In the last few decades, several methods have been applied to identify and classify the morphology of galaxies. The most recent developments range from highly refined neural network to Principal Component or Fourier Analysis, Shapelet etc. Since one can measure an almost limitless number of parameters to describe a galaxy, a standard approach is to reduce the dimensionality of parameter space. PCA, Fisher Matrix and other techniques provide a linear method of reducing the dimensionality of the parameter space.

However galaxy parameters are in general correlated in non-linear ways, thus a non-linear approach may be more appropriate. Various methods exist, including non-linear PCA, Information Bottleneck and ANN. Over the last few years, non-parametric approaches have been developed by several authors: the most used ones are the concentration ( C ) parameter (roughly correlates with the Sercic index and the B/D ratio), the asymmetry ( A ) and the clumpiness ( S ) (the degree of “patchiness” of galaxy).

The best methods among these accomplish for a successful rate around 90% for classification of galaxies in 3 main classes : Ellipticals,Spirals and Irregulars

We have studied a novel method for automated morphological classification of galaxies.

The method is based on data-compression techniques which allows to define a suitable measure of remoteness of two sequences. The method has been described and applied for language recognition. The compression code used is a LZSS-like algorithm, a so called dictionary methods.
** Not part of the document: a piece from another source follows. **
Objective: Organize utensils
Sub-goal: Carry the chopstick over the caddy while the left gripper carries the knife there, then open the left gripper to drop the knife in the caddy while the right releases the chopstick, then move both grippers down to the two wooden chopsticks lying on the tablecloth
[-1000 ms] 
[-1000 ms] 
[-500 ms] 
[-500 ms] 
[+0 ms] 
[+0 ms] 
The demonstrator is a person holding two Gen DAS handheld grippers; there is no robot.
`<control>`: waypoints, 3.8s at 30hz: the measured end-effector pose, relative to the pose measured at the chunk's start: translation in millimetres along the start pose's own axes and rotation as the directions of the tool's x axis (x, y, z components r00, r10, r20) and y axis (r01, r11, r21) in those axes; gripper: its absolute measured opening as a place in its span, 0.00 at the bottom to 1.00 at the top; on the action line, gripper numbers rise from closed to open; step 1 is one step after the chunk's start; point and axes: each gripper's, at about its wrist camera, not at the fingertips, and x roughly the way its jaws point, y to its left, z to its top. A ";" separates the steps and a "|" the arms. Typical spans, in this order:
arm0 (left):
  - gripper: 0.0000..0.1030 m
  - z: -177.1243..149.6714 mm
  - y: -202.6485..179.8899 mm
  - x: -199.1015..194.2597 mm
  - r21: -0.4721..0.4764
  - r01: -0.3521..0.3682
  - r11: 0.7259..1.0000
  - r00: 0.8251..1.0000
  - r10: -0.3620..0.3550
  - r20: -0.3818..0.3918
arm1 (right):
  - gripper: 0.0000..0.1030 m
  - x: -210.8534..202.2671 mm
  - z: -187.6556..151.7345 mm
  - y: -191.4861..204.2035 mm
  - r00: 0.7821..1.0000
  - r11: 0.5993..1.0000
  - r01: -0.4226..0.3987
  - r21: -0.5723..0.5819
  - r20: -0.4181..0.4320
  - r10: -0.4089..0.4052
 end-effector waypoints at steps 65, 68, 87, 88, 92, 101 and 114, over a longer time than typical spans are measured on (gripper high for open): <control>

It works selecting strings of symbols and encoding each string as a token using a dictionary and this is the way to remove the redundancy from the input stream.

The method gives a way to measure the so called relative entropy between two input data stream,

i.e. a measure of the statistical remoteness between two sequences of symbols.

The concept is simple: considering two sequence A and B. The compression algorithm applied to A will be able to encode it almost optimally. In other words, it will built a convenient dictionary to encode the sequence A . Such an optimal coding will not be optimal for the other sequence B. It is however possible to use the optimal code for A to encoding the sequence B. The resulting output data stream will not be shortest possible, but it will provide a coding anyhow of B.

Now we can measure the so called entropy per character of the two sequences A and B using only the optimal code for A. The entropy per character is a measure of the bits needed to encode the sequence using the dictionary extracted by the analysis of A. Then we can measure the entropy per character of B using instead an optimal code for itself.

In this way we have two measures: the entropy per character of B using the optimal code for A and the same quantity using an optimal code for B.

The difference between these two values is then the relative entropy, or a measure of the statistical remoteness between the two distributions.

Coming to the galaxy automatic classification, if we intend to use the same method, we face to the problem to obtain a sequence of symbols from a bi-dimensional picture of the galaxy. The approach we choose is that to measure the local curvature of the isophoto contours (i.e. contours of the same luminosity) in the raw picture.

The corresponding sequence of values as function of angular coordinate along the isophoto, will provide the sequence we intend to process with the previous compression technique.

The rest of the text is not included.